The other contestor was an elderly man who came along with his wife. He had been in a traffic accident and was told by the police officer who responded to park his car at the side of the road. He was sitting with the officer in the police car when the meter person came by and ticketed his car. Also not surprisingly, he *did* get his ticket waived.

(Tangent: For some reason, this man felt compelled to tell me, more than once, that the person who hit his car was a "drunk Indian." I think he thought it was a joke, and he half-whispered it the way that white people here do when they say "Indian." Like an Indian might hear them, and then they might be embarrassed for having said something racist. And then they'd have to get angry because they don't like being embarrassed, and of course they aren't racist; it's just a simple truth, isn't it, that the Indians here are always drunk.

Effing white people.

So he said that the cops arrested the "drunk Indian," because apparently there were laws against being a drunk Indian. And I suggested rather strongly that perhaps the laws were against being drunk and applied to everyone, which was the only thing I could say at that moment that wasn't a profanity. I am terrible at situations like this - I admit it. I need to practice telling people off without resorting to screaming profanities in City Hall, which would have probably gotten me kicked out.

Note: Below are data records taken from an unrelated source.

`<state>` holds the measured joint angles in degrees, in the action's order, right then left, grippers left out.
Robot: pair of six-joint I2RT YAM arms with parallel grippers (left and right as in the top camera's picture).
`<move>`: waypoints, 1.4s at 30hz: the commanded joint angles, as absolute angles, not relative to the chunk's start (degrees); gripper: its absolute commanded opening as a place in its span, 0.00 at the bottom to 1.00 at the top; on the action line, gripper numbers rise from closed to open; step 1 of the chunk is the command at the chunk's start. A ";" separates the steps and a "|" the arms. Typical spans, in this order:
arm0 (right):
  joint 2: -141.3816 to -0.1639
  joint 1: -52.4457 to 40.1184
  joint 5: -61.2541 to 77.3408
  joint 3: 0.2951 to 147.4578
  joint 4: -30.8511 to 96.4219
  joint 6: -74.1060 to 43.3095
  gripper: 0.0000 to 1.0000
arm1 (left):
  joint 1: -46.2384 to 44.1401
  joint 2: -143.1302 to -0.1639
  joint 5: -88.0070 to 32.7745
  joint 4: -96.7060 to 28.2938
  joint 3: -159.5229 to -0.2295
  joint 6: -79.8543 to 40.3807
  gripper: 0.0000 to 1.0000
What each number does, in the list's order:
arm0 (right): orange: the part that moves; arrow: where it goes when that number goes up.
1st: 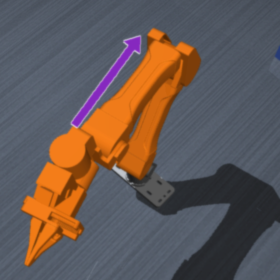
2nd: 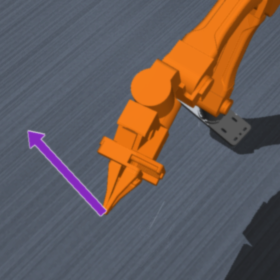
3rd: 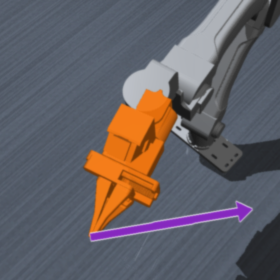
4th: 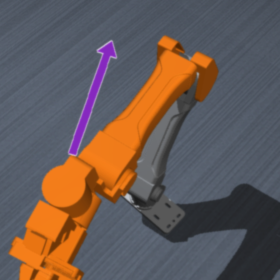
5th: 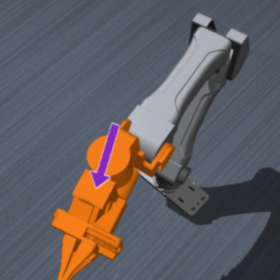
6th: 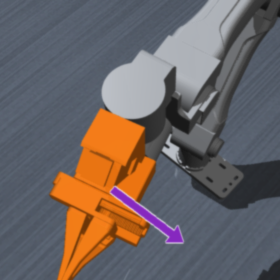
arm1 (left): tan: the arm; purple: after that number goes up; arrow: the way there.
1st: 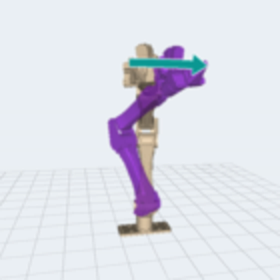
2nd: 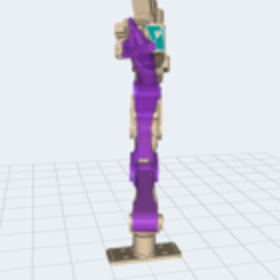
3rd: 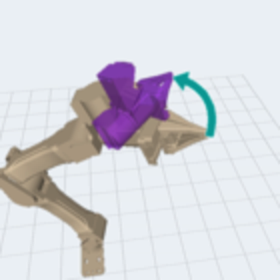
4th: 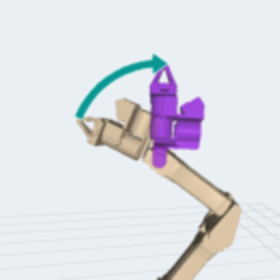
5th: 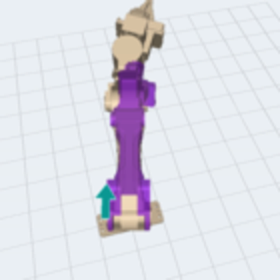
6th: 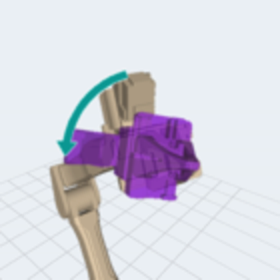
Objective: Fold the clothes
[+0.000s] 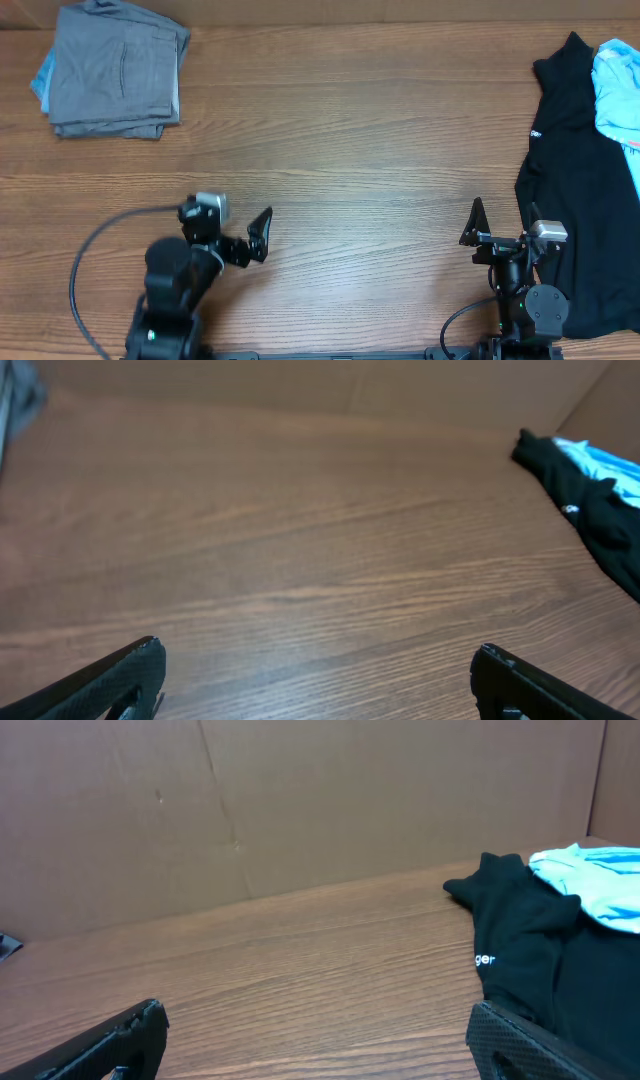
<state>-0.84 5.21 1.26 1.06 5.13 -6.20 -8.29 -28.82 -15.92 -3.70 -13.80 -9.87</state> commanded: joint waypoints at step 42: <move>-0.16 5.50 1.39 0.45 4.73 -5.96 1.00 | -0.56 -0.21 -0.91 -4.43 -0.27 -3.18 1.00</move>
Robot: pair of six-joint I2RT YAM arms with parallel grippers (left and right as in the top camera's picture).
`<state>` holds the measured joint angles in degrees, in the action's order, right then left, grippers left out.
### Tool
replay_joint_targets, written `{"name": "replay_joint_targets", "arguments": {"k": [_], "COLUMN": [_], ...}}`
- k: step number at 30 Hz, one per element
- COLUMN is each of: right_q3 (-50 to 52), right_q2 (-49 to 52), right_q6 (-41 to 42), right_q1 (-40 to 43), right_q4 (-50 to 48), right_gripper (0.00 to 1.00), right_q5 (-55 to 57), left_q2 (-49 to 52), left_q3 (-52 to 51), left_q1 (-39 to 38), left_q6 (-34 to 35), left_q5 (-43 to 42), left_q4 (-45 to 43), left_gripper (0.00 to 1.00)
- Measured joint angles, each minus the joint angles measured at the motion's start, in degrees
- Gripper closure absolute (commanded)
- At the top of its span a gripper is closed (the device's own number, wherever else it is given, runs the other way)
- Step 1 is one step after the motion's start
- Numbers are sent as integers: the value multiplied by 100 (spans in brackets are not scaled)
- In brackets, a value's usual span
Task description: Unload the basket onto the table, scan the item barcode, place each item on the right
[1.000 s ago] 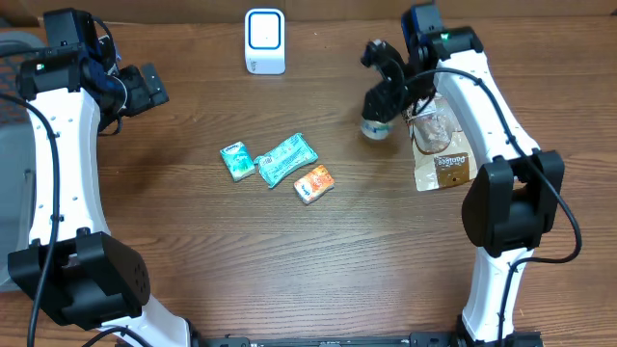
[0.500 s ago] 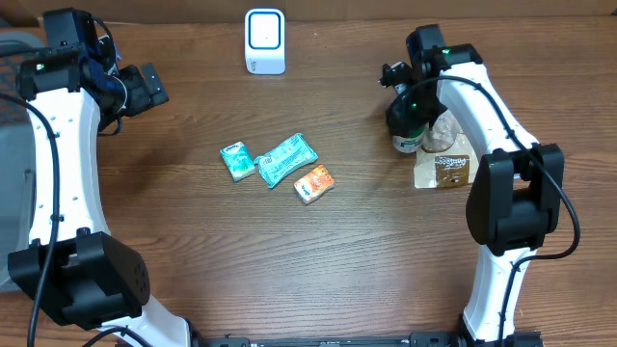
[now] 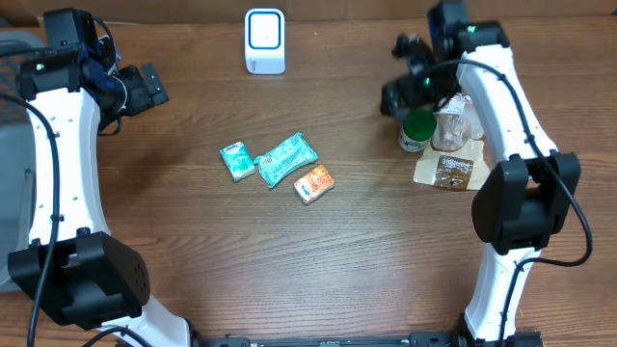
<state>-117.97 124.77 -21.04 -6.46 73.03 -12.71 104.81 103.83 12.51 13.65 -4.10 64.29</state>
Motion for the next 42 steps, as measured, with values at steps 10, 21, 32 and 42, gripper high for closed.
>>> {"name": "replay_joint_targets", "arguments": {"k": [10,21,32,42], "right_q3": [223,1261,1419,1453], "right_q2": [-11,-11,199,328], "right_q6": [1869,3674,3987,3991], "right_q1": [-214,-2288,-2879,-2649], "right_q4": [-881,-1193,-796,-9], "right_gripper": [44,67,73,68], "right_q5": [-2704,-1569,-1237,184], "left_q2": [0,0,0,0], "left_q3": [0,0,0,0], "left_q1": [0,0,0,0], "left_q6": [0,0,0,0], "left_q5": [-2,-2,-2,-2], "left_q4": [-2,-2,0,0], "left_gripper": [0,1,0,0]}}
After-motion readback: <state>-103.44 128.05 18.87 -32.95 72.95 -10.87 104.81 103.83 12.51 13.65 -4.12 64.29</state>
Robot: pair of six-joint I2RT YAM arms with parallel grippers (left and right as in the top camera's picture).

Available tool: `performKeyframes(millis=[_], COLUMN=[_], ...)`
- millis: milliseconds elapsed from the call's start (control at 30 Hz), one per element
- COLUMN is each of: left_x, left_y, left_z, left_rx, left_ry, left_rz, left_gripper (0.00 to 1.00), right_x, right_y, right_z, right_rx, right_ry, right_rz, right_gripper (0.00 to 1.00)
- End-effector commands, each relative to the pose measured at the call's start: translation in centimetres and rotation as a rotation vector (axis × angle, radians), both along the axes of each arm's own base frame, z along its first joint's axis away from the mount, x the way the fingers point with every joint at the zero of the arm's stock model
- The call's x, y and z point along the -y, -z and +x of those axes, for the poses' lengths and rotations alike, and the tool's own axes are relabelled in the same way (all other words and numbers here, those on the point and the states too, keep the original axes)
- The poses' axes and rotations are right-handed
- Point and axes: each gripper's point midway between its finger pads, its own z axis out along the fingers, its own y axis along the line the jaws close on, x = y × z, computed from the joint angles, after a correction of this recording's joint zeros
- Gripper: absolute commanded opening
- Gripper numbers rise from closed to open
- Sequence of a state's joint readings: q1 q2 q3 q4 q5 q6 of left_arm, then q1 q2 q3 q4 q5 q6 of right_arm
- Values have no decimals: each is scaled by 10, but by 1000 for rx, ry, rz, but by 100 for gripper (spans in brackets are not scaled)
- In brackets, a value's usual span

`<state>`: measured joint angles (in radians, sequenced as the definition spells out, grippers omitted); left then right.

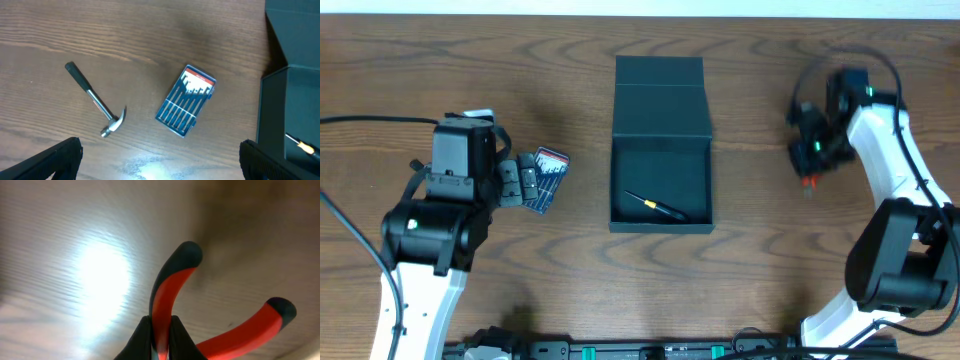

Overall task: Pack container
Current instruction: 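Grasp the red-handled pliers with the right gripper and lift, then carry the pliers into the black box and release them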

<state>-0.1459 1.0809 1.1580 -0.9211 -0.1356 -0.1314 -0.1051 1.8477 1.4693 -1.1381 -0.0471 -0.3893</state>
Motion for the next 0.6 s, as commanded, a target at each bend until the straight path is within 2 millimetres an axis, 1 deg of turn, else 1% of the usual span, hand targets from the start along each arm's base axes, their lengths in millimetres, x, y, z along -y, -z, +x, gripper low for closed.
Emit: performKeyframes(millis=[0,100,167,233,267,300,333,400,500,567], left_x=[-4,-5,-5,-5,-5,-5,-6,-6,-6,-6], left_y=[-11,-9,-7,-6,-6,-6,-5,-4,-4,-4], left_z=[-3,-6,-8,-9,-10,-10,-11,-12,-12,-12], left_rx=[28,10,1,-6,-9,-12,-15,-21,-22,-22], left_ry=[-22,-24,-25,-25,-25,-25,-25,-25,-24,-25], left_rz=[2,3,4,5,6,6,6,7,8,7], left_gripper=[98,98,98,98,98,99,98,98,98,98], right_x=[-46,-94,-125,-160,-179,-192,-208,-232,-258,-268], right_y=[-61,-108,-126,-135,-135,-135,-131,-124,-107,-95], right_z=[34,46,45,39,33,28,21,7,-10,-19], right_rx=[133,231,276,308,317,319,314,302,267,234], right_ry=[-47,-187,-317,-478,-578,-653,-747,-891,-1063,-1128], right_rz=[73,93,90,76,60,49,44,41,34,33], right_gripper=[1,2,1,1,1,1,1,1,1,1])
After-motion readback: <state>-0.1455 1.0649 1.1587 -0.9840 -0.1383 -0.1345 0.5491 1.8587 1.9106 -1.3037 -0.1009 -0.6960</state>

The only other thing I could think to do was not to crack a smile at his "joke" but to look at him, stonily, and without comprehension as to why on earth such a racist comment would be funny.)

So then it was my turn. I went in, and I had to stand at a podium in front of a fancy court bench and swear to tell the truth, and then I had to explain that while I was parked for eleven minutes and not ten, I felt that perhaps a little leniency was in order for those parents who parked there and who had the task of wrestling the little monsters out to the car. I wanted to make a point, I said. Secretly, I was hoping that my point would be heard 'round the city and that the new policy would be not to ticket any cars in front of the daycare. Instead, they made an exception for me and waived my ticket, essentially warning me that I should be careful not to park for longer than ten minutes next time. So I did not effect lasting social change, but I did get to keep my $5. (Yes - $5. What can I say? It was the principle of the thing.)


Anonymous said...

$5?! I need to move to South Dakota! Here parking tickets start at $50. Ouch. I once got TWO for parking in a "no parking 4-6" zone- one at 4:01 and the second at 4:07. And then I tried to contest the second one, I was summarily denied. Sigh.

Plain(s)feminist said...

I know - cheap parking tickets are certainly a perk of living here.

When I was living in Hartford, the city needed to clear the very-populated street in front of my house - a street on which it was difficult to find parking because there were so many of us with cars living there. So, at 5 in the morning, they drove through with a bullhorn announcing that residents needed to move their cars, and then they ticketed them. It was infuriating. (It was probably $25 or $30.)